Segundo Caron, essa abordagem apresenta algumas vantagens importantes:
● menor risco de estenose;
● redução das complicações relacionadas ao estômago;
● menor chance de deficiência de vitaminas e minerais;
● excelente controle metabólico.
"É uma ótima alternativa para pacientes que desejam melhorar significativamente o diabetes, mas têm receio das deficiências nutricionais que podem ocorrer em outras
técnicas", afirma o cirurgião.
Para quem a bipartição intestinal é indicada?
A cirurgia costuma ser recomendada para pacientes com:
● diabetes tipo 2 de difícil controle, inclusive aqueles que utilizam insulina;
● complicações decorrentes do diabetes, como retinopatia, insuficiência renal ou doenças vasculares;
● obesidade grave, especialmente com índice de massa corporal (IMC) acima de 50;
● reganho de peso ou persistência do diabetes após outra cirurgia bariátrica, nos chamados procedimentos revisionais.

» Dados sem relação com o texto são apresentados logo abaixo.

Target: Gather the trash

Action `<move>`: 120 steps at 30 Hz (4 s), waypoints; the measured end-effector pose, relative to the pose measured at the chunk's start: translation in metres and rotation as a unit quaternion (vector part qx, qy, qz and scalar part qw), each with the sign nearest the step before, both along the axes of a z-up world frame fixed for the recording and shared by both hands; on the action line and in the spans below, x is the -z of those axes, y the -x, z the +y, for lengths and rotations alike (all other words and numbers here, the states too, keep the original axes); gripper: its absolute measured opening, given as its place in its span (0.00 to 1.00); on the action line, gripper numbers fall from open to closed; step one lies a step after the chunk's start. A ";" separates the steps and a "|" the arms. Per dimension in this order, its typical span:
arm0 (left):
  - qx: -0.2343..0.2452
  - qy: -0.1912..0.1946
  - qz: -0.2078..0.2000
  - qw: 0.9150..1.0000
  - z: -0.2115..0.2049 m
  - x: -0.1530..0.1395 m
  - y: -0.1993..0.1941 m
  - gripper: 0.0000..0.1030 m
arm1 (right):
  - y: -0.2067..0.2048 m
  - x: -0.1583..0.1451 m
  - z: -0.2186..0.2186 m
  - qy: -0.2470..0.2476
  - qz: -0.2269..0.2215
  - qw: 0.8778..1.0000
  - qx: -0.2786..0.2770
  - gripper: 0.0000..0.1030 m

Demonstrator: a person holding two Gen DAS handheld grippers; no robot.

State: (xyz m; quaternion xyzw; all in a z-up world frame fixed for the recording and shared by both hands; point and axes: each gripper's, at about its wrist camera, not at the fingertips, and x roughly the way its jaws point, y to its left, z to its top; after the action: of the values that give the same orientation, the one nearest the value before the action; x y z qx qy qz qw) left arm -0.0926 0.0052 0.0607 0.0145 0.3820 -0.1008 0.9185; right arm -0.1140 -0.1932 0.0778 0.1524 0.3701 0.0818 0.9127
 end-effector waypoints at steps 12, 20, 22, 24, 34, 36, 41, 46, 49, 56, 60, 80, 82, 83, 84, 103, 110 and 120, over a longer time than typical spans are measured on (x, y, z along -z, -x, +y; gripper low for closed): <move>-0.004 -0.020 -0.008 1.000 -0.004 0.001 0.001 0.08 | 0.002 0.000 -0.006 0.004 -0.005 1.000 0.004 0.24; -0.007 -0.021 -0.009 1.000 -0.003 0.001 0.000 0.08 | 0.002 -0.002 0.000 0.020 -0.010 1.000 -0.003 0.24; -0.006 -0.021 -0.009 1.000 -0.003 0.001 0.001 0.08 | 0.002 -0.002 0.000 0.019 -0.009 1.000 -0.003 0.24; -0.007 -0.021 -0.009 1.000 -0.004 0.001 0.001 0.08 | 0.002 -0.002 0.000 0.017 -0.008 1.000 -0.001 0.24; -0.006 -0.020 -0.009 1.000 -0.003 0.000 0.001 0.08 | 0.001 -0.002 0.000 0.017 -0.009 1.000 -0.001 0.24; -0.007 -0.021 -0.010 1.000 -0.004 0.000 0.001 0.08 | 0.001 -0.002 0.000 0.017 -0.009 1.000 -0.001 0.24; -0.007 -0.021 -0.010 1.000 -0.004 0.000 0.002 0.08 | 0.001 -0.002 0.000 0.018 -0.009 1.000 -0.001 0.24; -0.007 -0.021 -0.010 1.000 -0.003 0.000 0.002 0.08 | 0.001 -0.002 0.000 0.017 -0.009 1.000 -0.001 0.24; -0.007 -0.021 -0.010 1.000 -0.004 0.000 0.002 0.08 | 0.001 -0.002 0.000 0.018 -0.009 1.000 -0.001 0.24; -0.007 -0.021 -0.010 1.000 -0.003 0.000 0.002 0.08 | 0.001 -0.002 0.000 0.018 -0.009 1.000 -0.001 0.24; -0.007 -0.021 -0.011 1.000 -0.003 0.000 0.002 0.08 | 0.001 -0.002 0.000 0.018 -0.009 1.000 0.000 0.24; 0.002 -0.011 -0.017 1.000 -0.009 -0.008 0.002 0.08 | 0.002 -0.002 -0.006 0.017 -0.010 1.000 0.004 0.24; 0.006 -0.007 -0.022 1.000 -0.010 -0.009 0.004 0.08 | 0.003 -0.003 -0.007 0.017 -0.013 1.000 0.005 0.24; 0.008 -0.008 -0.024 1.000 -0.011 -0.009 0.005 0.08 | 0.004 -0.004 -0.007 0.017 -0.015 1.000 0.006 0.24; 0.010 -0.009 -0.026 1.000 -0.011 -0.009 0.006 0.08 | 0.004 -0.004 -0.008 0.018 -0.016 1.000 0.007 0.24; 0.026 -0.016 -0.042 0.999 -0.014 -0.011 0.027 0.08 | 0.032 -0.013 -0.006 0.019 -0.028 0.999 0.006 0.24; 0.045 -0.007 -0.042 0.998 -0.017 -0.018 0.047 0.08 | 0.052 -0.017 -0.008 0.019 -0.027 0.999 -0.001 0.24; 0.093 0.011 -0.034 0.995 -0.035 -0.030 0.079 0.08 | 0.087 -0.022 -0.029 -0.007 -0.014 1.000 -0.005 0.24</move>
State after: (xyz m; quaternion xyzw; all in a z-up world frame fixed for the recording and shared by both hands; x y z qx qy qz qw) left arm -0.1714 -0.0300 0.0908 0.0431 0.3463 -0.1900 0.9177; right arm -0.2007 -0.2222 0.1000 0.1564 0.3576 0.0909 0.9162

A indicação sempre depende de uma avaliação individualizada, considerando o histórico clínico, o grau de obesidade e o controle metabólico do paciente.
A cirurgia substitui as canetas emagrecedoras?
Não necessariamente. Os medicamentos à base de agonistas de GLP-1 representam um importante avanço no tratamento da obesidade e do diabetes tipo 2, mas possuem indicações específicas. Em muitos casos, principalmente nos pacientes com obesidade grave ou diabetes de difícil controle, a cirurgia oferece resultados mais duradouros.
Além disso, as duas abordagens podem ser complementares, conforme a estratégia definida pela equipe médica.
Como é a recuperação?
A bipartição intestinal é considerada uma cirurgia mais complexa do que algumas técnicas bariátricas convencionais, podendo durar cerca de três horas.
Por isso, o procedimento exige uma equipe altamente especializada, tanto na realização da cirurgia quanto no acompanhamento nutricional e metabólico do paciente após a operação.
Sempre que possível, a técnica é realizada por cirurgia robótica, que proporciona maior precisão durante o procedimento, menor trauma cirúrgico e uma recuperação mais
confortável.
O futuro da cirurgia metabólica
Os avanços na cirurgia bariátrica caminham cada vez mais para procedimentos voltados ao controle das doenças metabólicas, especialmente o diabetes tipo 2. A tendência é que medicamentos e técnicas cirúrgicas sejam utilizados de forma integrada, oferecendo tratamentos cada vez mais personalizados e eficazes.
Mais do que promover o emagrecimento, a bipartição intestinal representa uma evolução no tratamento de pacientes que convivem com obesidade grave e diabetes, permitindo melhorar a qualidade de vida, reduzir complicações da doença e alcançar um controle metabólico mais consistente a longo prazo.